13. (SBU) Although they reluctantly agreed that the internet remains 
independent, NGO representatives Grigoriy Shvedov of Memorial and 
Irina Yemshova of the ICNL Alliance both expressed concerns at the 
prospect of government regulations on the internet.  In 2006, a 
Novosibirsk court found that four Chechen websites promoted 
extremism and terrorism and ordered a local internet service 
provider to stop hosting them.  In June 2007, Deputy Prosecutor 
General Ivan Sydoruk called for legal controls on the internet 
because "practical experience shows that the internet often becomes 
MOSCOW 00004067  003.2 OF 003 
a medium for spreading extremist ideas."  On August 14, a blogger in 
Komi Republic was charged with inciting hatred in the mass media for 
posting the comment: "Cops and hooligans are one and the same.  It 
wouldn't be a bad idea if crooked cops were periodically set on fire 
[in a local square]." 
14. (SBU) A series of recent hacker and DDoS (Distributed Denial of 
Service) attacks on websites and blogs have increased concern about 
internet freedom.  Already this year, DDoS attacks temporarily shut 
down the websites of the opposition parties "Other Russia," Yabloko, 
and the LDPR; Kommersant newspaper and liberal radio station Ekho 
Moskviy; and the blogging sites of political opposition groups DPNI 
and the National Bolshevik Party.  (A DDoS attack occurs when 
thousands of computers attempt to access one website at one time and 
overload the server.  The attacking computers are usually infected 
with a virus and the owners are often not aware that their computers 
are part of the attack.)  The number of attacks targeting opposition 
groups raised speculation in the blogosphere that the government 
supported or organized the DDoS attacks. 
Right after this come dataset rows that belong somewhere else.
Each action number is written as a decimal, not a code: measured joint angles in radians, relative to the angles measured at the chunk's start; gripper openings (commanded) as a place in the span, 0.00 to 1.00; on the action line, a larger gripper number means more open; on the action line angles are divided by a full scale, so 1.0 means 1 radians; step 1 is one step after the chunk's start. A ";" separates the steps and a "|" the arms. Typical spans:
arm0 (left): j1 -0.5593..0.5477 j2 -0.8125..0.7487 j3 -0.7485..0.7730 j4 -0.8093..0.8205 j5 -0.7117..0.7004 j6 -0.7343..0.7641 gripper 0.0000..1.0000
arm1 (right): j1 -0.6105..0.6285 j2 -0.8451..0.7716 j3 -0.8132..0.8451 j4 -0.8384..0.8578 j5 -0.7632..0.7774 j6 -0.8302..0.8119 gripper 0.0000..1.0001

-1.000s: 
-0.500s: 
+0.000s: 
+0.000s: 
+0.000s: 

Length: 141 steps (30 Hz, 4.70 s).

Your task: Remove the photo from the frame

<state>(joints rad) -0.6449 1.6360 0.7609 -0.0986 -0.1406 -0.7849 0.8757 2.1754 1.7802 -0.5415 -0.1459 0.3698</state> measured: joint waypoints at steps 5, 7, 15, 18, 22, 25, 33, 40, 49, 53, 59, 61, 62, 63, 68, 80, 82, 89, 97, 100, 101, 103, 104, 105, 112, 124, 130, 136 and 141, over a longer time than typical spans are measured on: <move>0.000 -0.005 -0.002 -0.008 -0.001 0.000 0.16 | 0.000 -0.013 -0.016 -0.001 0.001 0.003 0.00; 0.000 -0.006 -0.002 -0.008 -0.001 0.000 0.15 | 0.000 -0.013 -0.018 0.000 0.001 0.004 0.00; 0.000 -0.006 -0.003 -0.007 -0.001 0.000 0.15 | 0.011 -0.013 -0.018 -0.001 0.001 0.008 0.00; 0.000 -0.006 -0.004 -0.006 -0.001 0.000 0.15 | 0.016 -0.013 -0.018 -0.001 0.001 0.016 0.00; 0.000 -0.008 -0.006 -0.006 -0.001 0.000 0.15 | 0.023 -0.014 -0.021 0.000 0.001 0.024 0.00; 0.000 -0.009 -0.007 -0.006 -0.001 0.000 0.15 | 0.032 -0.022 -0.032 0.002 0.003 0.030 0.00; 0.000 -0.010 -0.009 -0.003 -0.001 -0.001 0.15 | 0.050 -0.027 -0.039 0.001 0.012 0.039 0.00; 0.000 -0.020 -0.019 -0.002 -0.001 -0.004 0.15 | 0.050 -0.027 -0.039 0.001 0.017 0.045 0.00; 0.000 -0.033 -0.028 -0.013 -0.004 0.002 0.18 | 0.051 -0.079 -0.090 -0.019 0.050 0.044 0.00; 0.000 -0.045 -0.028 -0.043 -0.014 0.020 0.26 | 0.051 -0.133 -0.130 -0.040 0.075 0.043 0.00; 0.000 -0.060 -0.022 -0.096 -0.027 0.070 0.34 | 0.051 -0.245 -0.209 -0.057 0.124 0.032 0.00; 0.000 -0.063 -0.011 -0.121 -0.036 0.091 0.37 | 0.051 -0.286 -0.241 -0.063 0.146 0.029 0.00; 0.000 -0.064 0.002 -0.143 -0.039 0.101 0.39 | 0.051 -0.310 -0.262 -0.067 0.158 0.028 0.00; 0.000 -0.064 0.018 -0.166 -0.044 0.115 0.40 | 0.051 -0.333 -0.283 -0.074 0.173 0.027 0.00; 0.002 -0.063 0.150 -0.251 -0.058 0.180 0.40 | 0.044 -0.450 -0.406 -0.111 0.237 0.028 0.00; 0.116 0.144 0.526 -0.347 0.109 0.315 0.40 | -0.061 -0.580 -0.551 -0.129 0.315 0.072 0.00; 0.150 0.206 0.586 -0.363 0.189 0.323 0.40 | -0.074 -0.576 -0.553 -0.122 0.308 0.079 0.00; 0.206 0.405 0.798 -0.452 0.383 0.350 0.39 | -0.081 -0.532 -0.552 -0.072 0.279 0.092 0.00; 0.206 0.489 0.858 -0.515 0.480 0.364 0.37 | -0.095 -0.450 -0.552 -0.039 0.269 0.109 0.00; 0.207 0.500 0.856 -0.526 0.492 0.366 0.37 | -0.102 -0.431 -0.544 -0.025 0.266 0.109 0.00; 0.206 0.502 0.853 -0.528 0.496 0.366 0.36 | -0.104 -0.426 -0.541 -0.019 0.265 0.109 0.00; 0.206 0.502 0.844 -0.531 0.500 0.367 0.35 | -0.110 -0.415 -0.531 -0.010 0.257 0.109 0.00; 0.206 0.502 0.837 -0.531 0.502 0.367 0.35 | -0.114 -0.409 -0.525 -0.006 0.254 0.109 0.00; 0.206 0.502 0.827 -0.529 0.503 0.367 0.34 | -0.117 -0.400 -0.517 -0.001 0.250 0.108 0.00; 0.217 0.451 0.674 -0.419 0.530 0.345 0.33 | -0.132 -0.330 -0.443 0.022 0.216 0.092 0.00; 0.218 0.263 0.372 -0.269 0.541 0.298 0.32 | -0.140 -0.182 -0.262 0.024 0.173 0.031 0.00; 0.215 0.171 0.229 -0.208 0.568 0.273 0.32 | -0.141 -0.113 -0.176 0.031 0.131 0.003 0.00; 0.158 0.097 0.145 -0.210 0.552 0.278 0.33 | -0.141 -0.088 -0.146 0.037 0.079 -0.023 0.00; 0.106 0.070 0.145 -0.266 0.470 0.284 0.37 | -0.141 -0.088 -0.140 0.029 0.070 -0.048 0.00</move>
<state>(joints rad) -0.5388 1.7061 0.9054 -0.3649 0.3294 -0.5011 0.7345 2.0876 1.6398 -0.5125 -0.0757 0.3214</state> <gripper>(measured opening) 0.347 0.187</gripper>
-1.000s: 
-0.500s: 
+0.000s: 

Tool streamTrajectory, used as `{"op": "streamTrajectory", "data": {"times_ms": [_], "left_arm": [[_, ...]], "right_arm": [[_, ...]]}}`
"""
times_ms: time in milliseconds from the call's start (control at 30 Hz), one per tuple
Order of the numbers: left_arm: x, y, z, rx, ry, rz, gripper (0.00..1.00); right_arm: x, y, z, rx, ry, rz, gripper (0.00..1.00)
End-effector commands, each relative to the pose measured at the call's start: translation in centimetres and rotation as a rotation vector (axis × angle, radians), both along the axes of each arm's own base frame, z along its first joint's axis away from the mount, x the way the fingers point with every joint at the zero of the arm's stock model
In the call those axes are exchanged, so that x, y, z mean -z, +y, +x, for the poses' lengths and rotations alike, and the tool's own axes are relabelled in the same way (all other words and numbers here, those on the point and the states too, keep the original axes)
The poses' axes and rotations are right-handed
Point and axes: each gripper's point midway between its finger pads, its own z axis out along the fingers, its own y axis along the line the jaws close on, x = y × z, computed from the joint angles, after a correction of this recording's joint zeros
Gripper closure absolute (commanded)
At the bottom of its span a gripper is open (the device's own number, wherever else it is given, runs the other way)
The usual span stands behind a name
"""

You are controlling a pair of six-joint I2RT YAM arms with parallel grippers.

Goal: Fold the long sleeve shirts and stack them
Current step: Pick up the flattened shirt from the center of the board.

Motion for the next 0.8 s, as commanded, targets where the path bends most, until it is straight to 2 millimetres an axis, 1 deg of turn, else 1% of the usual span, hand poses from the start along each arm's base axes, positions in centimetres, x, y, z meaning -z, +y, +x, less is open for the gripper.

15. (SBU) Despite the court cases, comments by officials, and DDoS 
attacks, political analysts doubted that the Russian government 
would take any steps to restrict the internet.  In December 2004, 
Putin said that he would disapprove of attempts to control the 
internet under a law enforcement pretext, adding "Whether one likes 
[the criticism of the government] or not, one can learn what people 
think."  Yuri Korgunick, editor-in-chief of the political website 
Partinform, told us that he thought the internet would remain free 
because it is too difficult to control.  Andrei Richter, Director of 
the Moscow Media Law and Policy Institute, agreed, saying that the 
government does not have enough resources to monitor blogs and it is 
not worth the government's effort to do so.  In spite of court cases 
and hacker attacks, Gaidar considered blogging "freer than any other 
sort of mass media." 
16. (SBU) Blogging is becoming an important new measure of political 
freedom.  Although bloggers are a small portion of the population, 
and most blogs are apolitical, they represent an increasingly 
relevant media for free exp
ression and a useful yardstick for 
evaluating the freedom of the traditional media.  Absent a dramatic 
reversal of GOR policy and a shift towards PRC-style tactics, the 
attempts to control this sphere through ownership, direct government 
control, lawsuits, or hacker attacks will likely do more to 
highlight the motives and limitations of its opponents than 
constrain the activities or views of its users.